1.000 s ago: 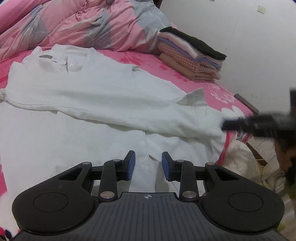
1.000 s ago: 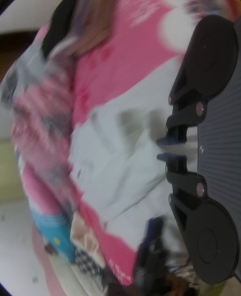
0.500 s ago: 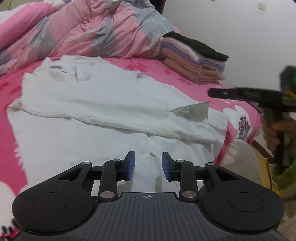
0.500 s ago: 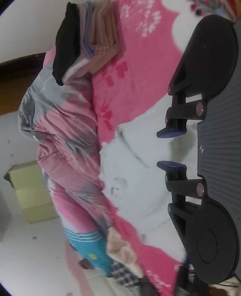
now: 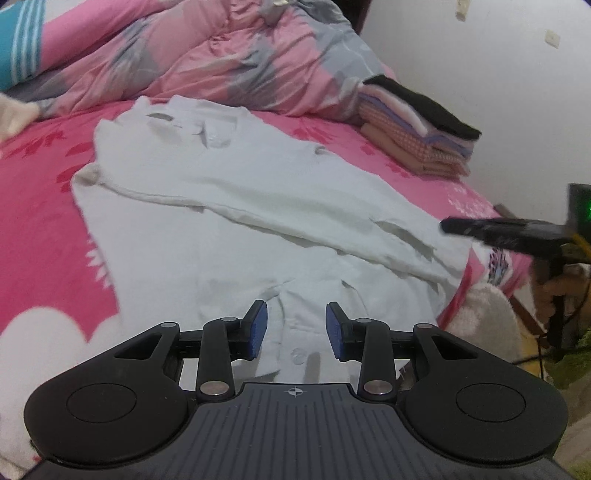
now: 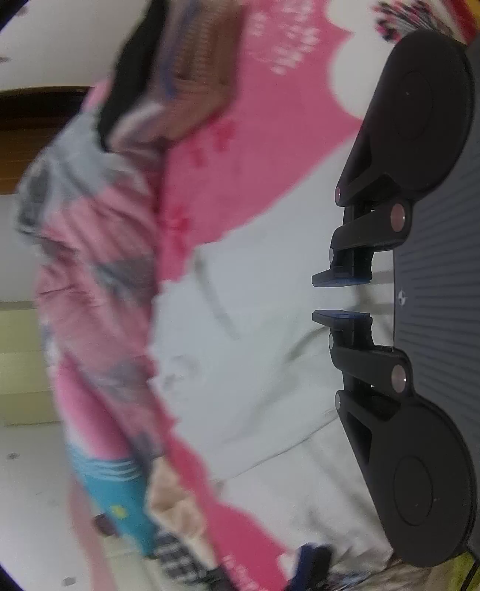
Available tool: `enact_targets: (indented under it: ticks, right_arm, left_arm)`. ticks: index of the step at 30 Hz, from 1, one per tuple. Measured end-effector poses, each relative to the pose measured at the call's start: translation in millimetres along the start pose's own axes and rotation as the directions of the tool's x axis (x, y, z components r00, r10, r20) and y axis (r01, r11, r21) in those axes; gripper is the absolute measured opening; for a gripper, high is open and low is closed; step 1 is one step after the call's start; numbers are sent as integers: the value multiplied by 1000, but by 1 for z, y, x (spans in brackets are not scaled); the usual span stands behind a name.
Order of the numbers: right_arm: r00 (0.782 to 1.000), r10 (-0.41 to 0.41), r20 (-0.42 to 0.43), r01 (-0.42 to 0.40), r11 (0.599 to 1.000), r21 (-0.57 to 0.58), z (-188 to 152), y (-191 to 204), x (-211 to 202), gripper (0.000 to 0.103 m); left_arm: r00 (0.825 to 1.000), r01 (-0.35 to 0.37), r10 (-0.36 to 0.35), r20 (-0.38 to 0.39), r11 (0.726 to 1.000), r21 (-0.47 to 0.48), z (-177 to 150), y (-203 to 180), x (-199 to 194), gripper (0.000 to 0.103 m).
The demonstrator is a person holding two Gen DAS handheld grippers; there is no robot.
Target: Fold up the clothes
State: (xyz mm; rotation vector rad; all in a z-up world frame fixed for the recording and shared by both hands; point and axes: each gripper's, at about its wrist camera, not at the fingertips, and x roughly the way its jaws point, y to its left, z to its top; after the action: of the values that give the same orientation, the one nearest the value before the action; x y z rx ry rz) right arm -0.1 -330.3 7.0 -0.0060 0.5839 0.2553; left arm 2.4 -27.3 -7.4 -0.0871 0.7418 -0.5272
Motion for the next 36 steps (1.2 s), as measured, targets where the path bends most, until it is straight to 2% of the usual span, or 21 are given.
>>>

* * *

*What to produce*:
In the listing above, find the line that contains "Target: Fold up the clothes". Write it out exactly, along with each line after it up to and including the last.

*Answer for this exercise*:
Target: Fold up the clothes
State: (xyz mm; rotation vector rad; all in a z-up world frame fixed for the recording and shared by both hands; point and axes: each gripper's, at about its wrist camera, not at the fingertips, and x roughly the way its jaws point, y to its left, z to its top; after the action: of the values that give the same orientation, the one nearest the value before the action; x y z rx ry rz) right arm -0.1 -330.3 7.0 -0.0060 0.5839 0.2553; left arm 2.4 -27.3 -7.4 -0.0871 0.7418 -0.5272
Motion for the next 36 steps (1.2 s), as measured, targets where the path bends most, until it is straight to 2% of the usual span, or 21 are given.
>>>

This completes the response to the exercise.